A precise reproduction of every record below is needed, minus the pictures.

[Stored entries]
■ ■ ■

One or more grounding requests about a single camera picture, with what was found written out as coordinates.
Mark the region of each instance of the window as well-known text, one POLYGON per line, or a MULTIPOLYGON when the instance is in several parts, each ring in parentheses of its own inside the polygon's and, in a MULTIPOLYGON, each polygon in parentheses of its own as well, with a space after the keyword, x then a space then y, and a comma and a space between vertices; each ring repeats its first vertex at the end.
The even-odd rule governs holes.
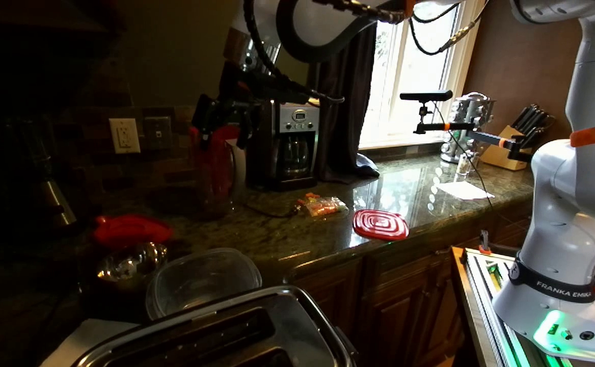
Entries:
MULTIPOLYGON (((419 17, 432 17, 446 7, 448 4, 419 2, 416 13, 419 17)), ((419 44, 431 51, 438 48, 457 29, 474 19, 480 7, 483 2, 462 2, 436 22, 413 22, 419 44)), ((373 85, 360 132, 360 149, 419 144, 446 138, 446 132, 413 134, 419 121, 419 102, 400 100, 400 93, 452 89, 455 98, 458 98, 464 85, 477 29, 479 26, 455 47, 431 57, 416 47, 407 22, 377 24, 373 85)), ((451 111, 451 102, 440 105, 444 116, 451 111)))

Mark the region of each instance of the coffee maker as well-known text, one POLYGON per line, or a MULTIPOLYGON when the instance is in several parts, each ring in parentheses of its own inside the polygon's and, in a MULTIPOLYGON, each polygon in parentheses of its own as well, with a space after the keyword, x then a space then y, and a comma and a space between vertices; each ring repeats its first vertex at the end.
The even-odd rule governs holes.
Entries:
POLYGON ((315 184, 319 107, 314 102, 261 102, 246 146, 246 185, 292 190, 315 184))

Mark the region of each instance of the red coaster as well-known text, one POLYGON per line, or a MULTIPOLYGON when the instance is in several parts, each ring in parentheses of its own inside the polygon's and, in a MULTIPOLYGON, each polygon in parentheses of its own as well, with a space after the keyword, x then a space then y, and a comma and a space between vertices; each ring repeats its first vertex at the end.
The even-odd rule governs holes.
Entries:
POLYGON ((353 217, 354 233, 380 241, 404 241, 409 229, 400 213, 357 210, 353 217))

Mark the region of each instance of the clear plastic container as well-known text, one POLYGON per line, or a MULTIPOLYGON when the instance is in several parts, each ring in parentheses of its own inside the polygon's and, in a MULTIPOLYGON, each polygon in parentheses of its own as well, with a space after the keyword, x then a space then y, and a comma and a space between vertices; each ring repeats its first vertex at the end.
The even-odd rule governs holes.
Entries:
POLYGON ((256 264, 234 248, 212 248, 164 264, 146 289, 150 320, 263 285, 256 264))

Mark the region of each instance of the kitchen counter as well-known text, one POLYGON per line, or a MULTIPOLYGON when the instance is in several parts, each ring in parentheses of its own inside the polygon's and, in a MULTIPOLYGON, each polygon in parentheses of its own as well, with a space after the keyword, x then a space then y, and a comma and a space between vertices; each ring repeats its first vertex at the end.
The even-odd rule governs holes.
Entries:
MULTIPOLYGON (((214 247, 239 248, 258 264, 269 285, 400 247, 400 243, 354 234, 351 225, 354 210, 400 213, 411 229, 405 243, 426 247, 431 239, 458 241, 473 233, 479 236, 479 228, 489 228, 494 220, 529 205, 531 200, 528 168, 505 171, 479 164, 479 171, 458 172, 457 164, 446 164, 438 156, 416 156, 380 163, 380 172, 380 179, 353 185, 317 184, 292 191, 244 190, 233 211, 219 220, 161 213, 160 207, 142 201, 125 201, 108 213, 137 211, 169 224, 178 239, 169 247, 172 257, 214 247), (494 197, 458 200, 438 187, 451 182, 486 187, 494 197), (295 201, 306 191, 339 197, 346 210, 323 217, 312 217, 304 210, 295 211, 295 201)), ((87 315, 76 291, 76 251, 85 243, 83 239, 85 234, 0 244, 0 364, 38 362, 87 315)))

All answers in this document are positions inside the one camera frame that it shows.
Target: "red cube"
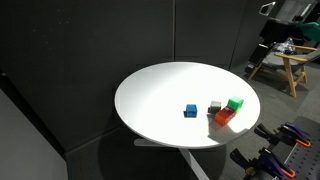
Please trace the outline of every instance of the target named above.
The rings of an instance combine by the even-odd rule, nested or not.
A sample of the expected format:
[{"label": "red cube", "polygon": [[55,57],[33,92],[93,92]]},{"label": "red cube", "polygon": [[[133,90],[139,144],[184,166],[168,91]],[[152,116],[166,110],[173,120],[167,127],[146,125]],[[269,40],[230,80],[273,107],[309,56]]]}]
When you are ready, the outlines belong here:
[{"label": "red cube", "polygon": [[216,113],[214,120],[224,126],[236,115],[236,112],[228,107],[224,107],[222,110]]}]

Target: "black backdrop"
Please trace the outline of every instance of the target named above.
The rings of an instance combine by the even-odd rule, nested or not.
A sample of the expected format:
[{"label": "black backdrop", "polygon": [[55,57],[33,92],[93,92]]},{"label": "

■ ■ ■

**Exercise output**
One or more grounding requests about a single camera picture, with what was found written out as coordinates.
Mark the region of each instance of the window as well-known text, one POLYGON per line, or a MULTIPOLYGON when the instance is in several parts, each ring in parentheses of its own inside the polygon's and, in a MULTIPOLYGON, each polygon in parentheses of its own as well, with a space after the keyword, x then a space then y, and a comma and a space between vertices; each ring repeats its first vertex at the end.
The even-odd rule governs holes.
Entries:
MULTIPOLYGON (((419 17, 432 17, 446 7, 448 4, 419 2, 416 13, 419 17)), ((419 44, 431 51, 438 48, 457 29, 474 19, 480 7, 483 2, 462 2, 436 22, 413 22, 419 44)), ((373 85, 360 132, 360 149, 419 144, 446 138, 446 132, 413 134, 419 121, 419 102, 400 100, 400 93, 452 89, 455 98, 458 98, 464 85, 477 29, 479 26, 455 47, 431 57, 416 47, 407 22, 377 24, 373 85)), ((451 111, 451 102, 440 105, 444 116, 451 111)))

Mark the region of each instance of the coffee maker as well-known text, one POLYGON per line, or a MULTIPOLYGON when the instance is in several parts, each ring in parentheses of its own inside the polygon's and, in a MULTIPOLYGON, each polygon in parentheses of its own as well, with a space after the keyword, x then a space then y, and a comma and a space between vertices; each ring repeats its first vertex at the end.
The even-odd rule governs holes.
Entries:
POLYGON ((315 184, 319 107, 314 102, 261 102, 246 146, 246 185, 292 190, 315 184))

Mark the region of each instance of the red coaster as well-known text, one POLYGON per line, or a MULTIPOLYGON when the instance is in several parts, each ring in parentheses of its own inside the polygon's and, in a MULTIPOLYGON, each polygon in parentheses of its own as well, with a space after the keyword, x then a space then y, and a comma and a space between vertices; each ring repeats its first vertex at the end.
The even-odd rule governs holes.
Entries:
POLYGON ((353 217, 354 233, 380 241, 404 241, 409 229, 400 213, 357 210, 353 217))

Mark the region of each instance of the clear plastic container as well-known text, one POLYGON per line, or a MULTIPOLYGON when the instance is in several parts, each ring in parentheses of its own inside the polygon's and, in a MULTIPOLYGON, each polygon in parentheses of its own as well, with a space after the keyword, x then a space then y, and a comma and a space between vertices; each ring repeats its first vertex at the end.
The even-odd rule governs holes.
Entries:
POLYGON ((256 264, 234 248, 212 248, 164 264, 146 289, 150 320, 263 285, 256 264))

Mark the region of each instance of the kitchen counter as well-known text, one POLYGON per line, or a MULTIPOLYGON when the instance is in several parts, each ring in parentheses of its own inside the polygon's and, in a MULTIPOLYGON, each polygon in parentheses of its own as well, with a space after the keyword, x then a space then y, and a comma and a space between vertices; each ring repeats its first vertex at the end.
The even-odd rule governs holes.
Entries:
MULTIPOLYGON (((214 247, 239 248, 258 264, 269 285, 400 247, 400 243, 354 234, 351 225, 354 210, 400 213, 411 229, 405 243, 426 247, 431 239, 458 241, 473 233, 479 236, 479 228, 489 228, 494 220, 529 205, 531 200, 528 168, 505 171, 479 164, 479 171, 458 172, 457 164, 446 164, 438 156, 416 156, 380 163, 380 172, 380 179, 353 185, 317 184, 292 191, 244 190, 233 211, 219 220, 161 213, 160 207, 142 201, 125 201, 108 213, 137 211, 169 224, 178 239, 169 247, 172 257, 214 247), (494 197, 458 200, 438 187, 451 182, 486 187, 494 197), (295 201, 306 191, 339 197, 346 210, 323 217, 312 217, 304 210, 295 211, 295 201)), ((87 315, 76 291, 76 251, 85 243, 83 239, 85 234, 0 244, 0 364, 38 362, 87 315)))

All answers in this document are positions inside the one camera frame that it shows.
Target: "red cube"
Please trace the outline of every instance of the target named above.
The rings of an instance combine by the even-odd rule, nested or not.
A sample of the expected format:
[{"label": "red cube", "polygon": [[55,57],[33,92],[93,92]]},{"label": "red cube", "polygon": [[[133,90],[139,144],[184,166],[168,91]],[[152,116],[166,110],[173,120],[167,127],[146,125]],[[269,40],[230,80],[273,107],[309,56]]]}]
When you are ready, the outlines belong here:
[{"label": "red cube", "polygon": [[216,113],[214,120],[224,126],[236,115],[236,112],[228,107],[224,107],[222,110]]}]

Target: "black backdrop"
Please trace the outline of every instance of the target named above.
The rings of an instance combine by the even-odd rule, nested or not.
A sample of the expected format:
[{"label": "black backdrop", "polygon": [[55,57],[33,92],[93,92]]},{"label": "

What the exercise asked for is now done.